You can't go home againIn Return to the Keep on the Borderlands, the map remains very similar (with one or two new tricks). The guard challenge is repeated and they are met at the gate by a named non-player character, Sabine the Gatekeeper who directs them  to the stable, warehouse, marketplace, and inn/tavern. Everyone in the sequel is given names ("The second floor houses. . . Laurl, Charl, Wort, and Joop.")

Each home in the sequel has details of their occupants, no statistics, just a story about what type of person they are.
"A quiet man who keeps mostly to himself, Reece. . . has since married a local woman (Asgrim, a young widow whose first husband marched off to the battlefield while they were still newlyweds, never to return). They have a three year old son, Decius, and a year-old daughter, Nadya."I don't see how the above is accessible or useful to play. He's a cobbler. When will the players intersect with this information? Why is it detailed? 7f details three sisters who are milkmaids and their schedules throughout the day, but should I references 7f which I'm deciding who's in an area?

Each paragraph is giving me a little character story or vignette. . . and no tools to integrate it with what's actually going to be happening at the table. The presentation is convoluted bullshit with zero effort given into what I'm supposed to do with that information.

It gets worse. The players can't buy anything at the smithy "Rafe can make horseshoes, nails, and bits with ease, but weaponsmithing and armor-forging are beyond him." followed by this useful gem that can in no way impact our game, "The keep once had a resident weaponsmith in Mascens day who kept the garrison supplied."


Let's play a game.
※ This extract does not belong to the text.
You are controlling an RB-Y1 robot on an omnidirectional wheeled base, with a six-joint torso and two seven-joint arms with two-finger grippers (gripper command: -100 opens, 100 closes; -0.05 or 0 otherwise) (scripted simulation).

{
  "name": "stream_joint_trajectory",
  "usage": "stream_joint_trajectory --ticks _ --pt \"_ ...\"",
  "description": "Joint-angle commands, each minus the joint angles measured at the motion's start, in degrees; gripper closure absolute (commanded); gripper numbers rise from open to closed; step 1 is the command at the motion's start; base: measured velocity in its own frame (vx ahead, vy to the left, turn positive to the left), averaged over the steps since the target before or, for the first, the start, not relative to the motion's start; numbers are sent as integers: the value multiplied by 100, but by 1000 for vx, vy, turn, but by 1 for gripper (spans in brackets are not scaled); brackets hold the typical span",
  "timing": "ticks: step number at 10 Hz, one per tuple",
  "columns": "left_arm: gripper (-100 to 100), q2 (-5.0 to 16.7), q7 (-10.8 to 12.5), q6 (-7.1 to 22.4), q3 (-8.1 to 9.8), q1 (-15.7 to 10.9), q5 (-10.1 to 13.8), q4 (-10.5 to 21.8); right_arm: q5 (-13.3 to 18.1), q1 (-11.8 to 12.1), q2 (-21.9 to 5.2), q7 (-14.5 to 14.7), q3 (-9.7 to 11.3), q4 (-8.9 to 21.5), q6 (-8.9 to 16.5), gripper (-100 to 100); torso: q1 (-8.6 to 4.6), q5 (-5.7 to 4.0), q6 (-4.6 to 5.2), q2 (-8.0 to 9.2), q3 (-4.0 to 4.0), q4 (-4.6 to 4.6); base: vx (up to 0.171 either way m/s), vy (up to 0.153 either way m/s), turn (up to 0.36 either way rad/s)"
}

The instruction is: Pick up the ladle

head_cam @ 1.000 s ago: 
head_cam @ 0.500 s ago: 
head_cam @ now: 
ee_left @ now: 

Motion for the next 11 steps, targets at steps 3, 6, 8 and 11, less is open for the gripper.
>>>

In what world where you have sat down with your friends to play Dungeons & Dragons is the following information useful?

"Beasley's daughter, Calista, divides chores and responsibilities with her husband."

"Most folks only stay here for a few days, but some stay for extended periods."

There's literally thousands of words detailing small family relationships, who's married to who, local town politics, organized only by building title:"Guild House" under which you find, Greeves and Peta who are the grandparents of Jess who is in the one-eyed cat.

Is the adventure about small town drama? If it is, why is it so poorly organized? How would I keep this web of stories and relationships straight without re-writing everything?

Every entry in the original adventure contained information that I might need. And it did so in the correct place. Anything else, it left me to create and keep track of (such as the large number of un-named guards and people)

There are some bright spots. Even though entirely too many words are used, there are an entertaining collection of colorful characters that the players can collect as henchmen. There's no indication of where they are located in the keep next to their stats, but: Third, a warrior who wears a bronze mask all the time, Brother Martin, a fair cleric who makes sure that everyone provides input (even shy people), Opal, a neutral moon cleric who's Lawful-Chaotic alignment axis changes with the moon. A clever but loony mage, a manipulative necromancer who just wants to find a way to worship at the hidden temple, and a cowardly thief.

Then there are three keep encounters, one keyed to happen after the first three times the characters return to the keep.

If the intent was to detail family relationships, following the form of Gygax is the worst way to organize it. Even though the original module has six pages devoted to the keep, it just feels like six pages of tools for the Dungeon Master to respond to players ideas and successes. Whereas the house descriptions in the sequel are devoid of any mechanical information.

I can see how you could interject some of this drama into the lives of the player characters, but I want to be clear. The text provides no tools to assist with using this information in play, besides creating the unexciting situations: A ward falls in love with her step-father, or how the twenty some-odd members of the Lum clan make up most of the militia. etc. What's more is that the format actively works against this.

I can run the keep with a single pass over Gygax's text. I couldn't even understand the second adventure unless I spend the time to reorganize all the information it gives me.